I am a very private bathroom person. I don't know what my parents did to me but I cringe at the thought of using a public bathroom. I hate using the loo at home if my kids are right outside the door yapping, "Dad? What are you doing? Are you done? Dad? DAD?" I just need peace and quiet and a good book. That's all I ask. Apparently I am the only man on earth who feels this way because whenever I have to use the stalls at work, I encounter all sorts of miscreants with no bathroom etiquette whatsoever. They break down as such:
The Crowder: When I go to the boys room, I always use the stall farthest from the door next to the wall. That way, I will never have to worry about having someone on either side of me. If there is someone in a stall, I always give at least a one stall buffer. If there is no buffer, I suck it up until later. However, I seem to attract Crowders. You know, the guy who comes into the bathroom and, given the choice of 5 empty stalls, he plops down in the one next to you. What a bozo.
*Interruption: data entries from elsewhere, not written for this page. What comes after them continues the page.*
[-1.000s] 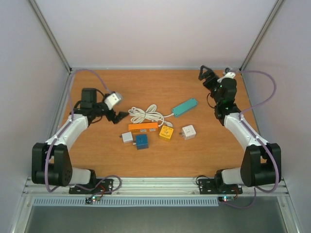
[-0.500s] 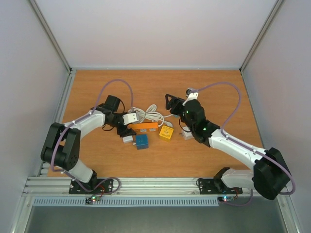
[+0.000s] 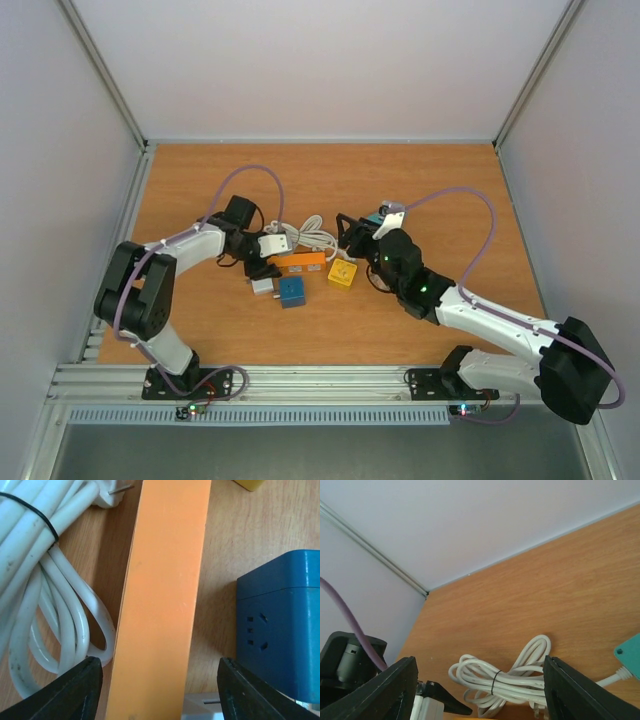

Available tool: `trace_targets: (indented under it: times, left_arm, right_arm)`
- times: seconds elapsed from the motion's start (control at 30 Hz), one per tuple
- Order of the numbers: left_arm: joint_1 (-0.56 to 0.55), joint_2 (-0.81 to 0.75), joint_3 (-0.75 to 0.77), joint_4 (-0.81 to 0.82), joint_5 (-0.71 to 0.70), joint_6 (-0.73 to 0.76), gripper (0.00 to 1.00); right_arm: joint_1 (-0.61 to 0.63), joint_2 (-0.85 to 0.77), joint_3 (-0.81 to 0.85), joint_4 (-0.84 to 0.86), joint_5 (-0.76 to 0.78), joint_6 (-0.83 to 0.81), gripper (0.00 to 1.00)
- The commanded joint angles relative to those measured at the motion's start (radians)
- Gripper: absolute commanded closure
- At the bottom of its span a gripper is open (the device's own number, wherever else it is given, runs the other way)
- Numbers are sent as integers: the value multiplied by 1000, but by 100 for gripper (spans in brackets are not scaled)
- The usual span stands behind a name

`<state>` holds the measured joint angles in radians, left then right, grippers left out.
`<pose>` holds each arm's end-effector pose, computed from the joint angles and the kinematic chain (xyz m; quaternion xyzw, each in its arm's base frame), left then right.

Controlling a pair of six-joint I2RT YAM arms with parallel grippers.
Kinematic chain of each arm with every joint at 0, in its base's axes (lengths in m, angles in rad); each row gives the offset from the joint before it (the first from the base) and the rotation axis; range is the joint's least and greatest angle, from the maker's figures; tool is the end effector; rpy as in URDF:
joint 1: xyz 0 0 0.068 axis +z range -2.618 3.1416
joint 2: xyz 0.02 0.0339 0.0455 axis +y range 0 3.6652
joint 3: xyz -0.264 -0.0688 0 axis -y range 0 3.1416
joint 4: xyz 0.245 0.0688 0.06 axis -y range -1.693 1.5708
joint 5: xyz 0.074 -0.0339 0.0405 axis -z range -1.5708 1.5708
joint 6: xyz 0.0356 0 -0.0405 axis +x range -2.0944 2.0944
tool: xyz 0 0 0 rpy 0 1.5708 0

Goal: Insert the plug

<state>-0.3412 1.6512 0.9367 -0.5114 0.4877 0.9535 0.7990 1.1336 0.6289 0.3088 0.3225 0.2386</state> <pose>0.2783 -0.1165 0.1622 0.6096 0.7376 -0.1766 0.2305 0.1876 0.1766 0.2657 -0.1131 0.7613 0.2028 0.6054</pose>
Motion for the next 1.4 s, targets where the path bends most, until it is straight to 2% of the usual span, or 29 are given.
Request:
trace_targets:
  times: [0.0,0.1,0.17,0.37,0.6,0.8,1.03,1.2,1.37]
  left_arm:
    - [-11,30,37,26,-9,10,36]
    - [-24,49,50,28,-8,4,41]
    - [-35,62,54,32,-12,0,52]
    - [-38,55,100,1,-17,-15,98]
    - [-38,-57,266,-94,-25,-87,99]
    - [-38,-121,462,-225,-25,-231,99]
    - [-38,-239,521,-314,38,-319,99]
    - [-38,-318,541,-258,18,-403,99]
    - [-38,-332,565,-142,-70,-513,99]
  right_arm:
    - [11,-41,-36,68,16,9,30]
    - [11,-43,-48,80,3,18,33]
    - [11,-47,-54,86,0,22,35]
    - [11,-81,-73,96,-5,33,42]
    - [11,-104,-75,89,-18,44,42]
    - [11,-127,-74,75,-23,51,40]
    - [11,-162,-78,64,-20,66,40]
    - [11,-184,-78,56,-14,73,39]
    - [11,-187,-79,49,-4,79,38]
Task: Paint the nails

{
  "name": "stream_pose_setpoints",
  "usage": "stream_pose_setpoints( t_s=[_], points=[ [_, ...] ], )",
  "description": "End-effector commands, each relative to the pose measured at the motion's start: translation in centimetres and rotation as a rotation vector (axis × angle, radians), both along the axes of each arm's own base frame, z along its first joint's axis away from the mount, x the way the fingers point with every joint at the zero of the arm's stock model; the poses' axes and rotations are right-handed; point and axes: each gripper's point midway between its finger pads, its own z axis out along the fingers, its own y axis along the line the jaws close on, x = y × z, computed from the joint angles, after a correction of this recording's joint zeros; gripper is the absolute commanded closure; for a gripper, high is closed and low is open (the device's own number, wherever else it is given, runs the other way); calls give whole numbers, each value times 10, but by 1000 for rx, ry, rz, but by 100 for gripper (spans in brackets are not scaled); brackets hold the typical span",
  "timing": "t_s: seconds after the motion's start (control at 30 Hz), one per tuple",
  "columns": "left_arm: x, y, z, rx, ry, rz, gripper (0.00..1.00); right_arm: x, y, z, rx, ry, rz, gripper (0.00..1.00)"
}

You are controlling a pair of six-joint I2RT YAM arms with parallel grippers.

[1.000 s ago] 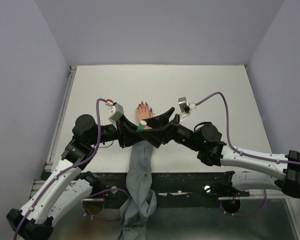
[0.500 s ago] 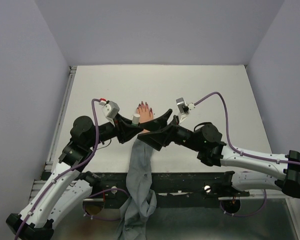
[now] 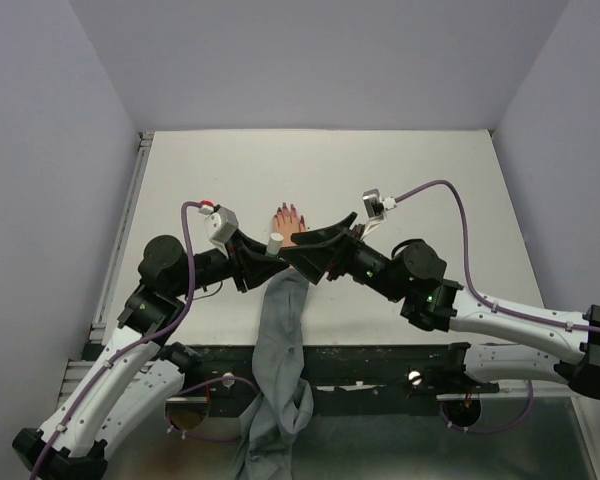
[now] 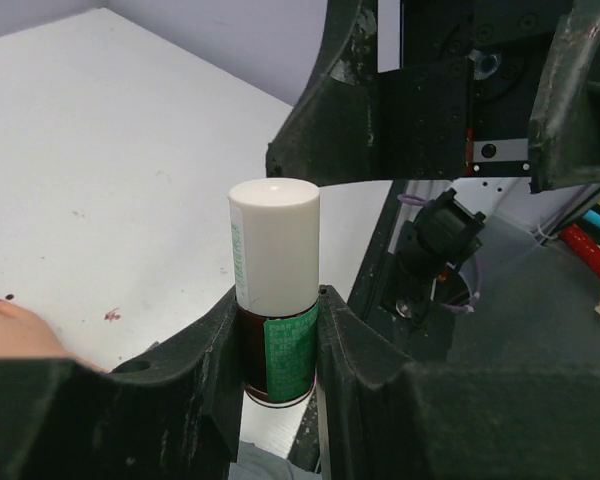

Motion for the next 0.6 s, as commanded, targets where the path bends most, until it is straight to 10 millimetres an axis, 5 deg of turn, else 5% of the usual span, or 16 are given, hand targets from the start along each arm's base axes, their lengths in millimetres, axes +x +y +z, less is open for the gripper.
stream_pose_setpoints(
  t_s=[0.0,0.57],
  points=[
    [-21,-12,7,-35,-11,-170,100,6,2,11,-6,-8,-34,16],
    [-18,-15,4,-45,29,-171,100,-13,31,23,62,-50,127,16]
  ],
)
The Noisemaker: This guy sounds like he's practicing to break the world dead lift record. He grunts and groans and squeezes and breathes hard and generally makes you wish you had done your business at home.
The Fiber Guy: This guy subsists on Raisin Bran and bean burritos. What else can account for the fact that no sooner do his pants hit the floor than things start splashing. Sounds of ANY kind coming from an adjacent stall are to be avoided at all costs.
The Best Guy Ever: This guy walks in, stops just inside the door, bends slightly to look under the stalls to see if they are occupied, and if they are, he leaves until later. This guy rules because he is just like me.
agreed. quick story, went to the inlaws house last month for a week, theyve got one ****ter, and its off the kitchen. no good for me. i had to strategically plan when and where id crap to avoid the crowd. what a drag. key selling point on the house i just bought, 2 bathrooms. im good to go.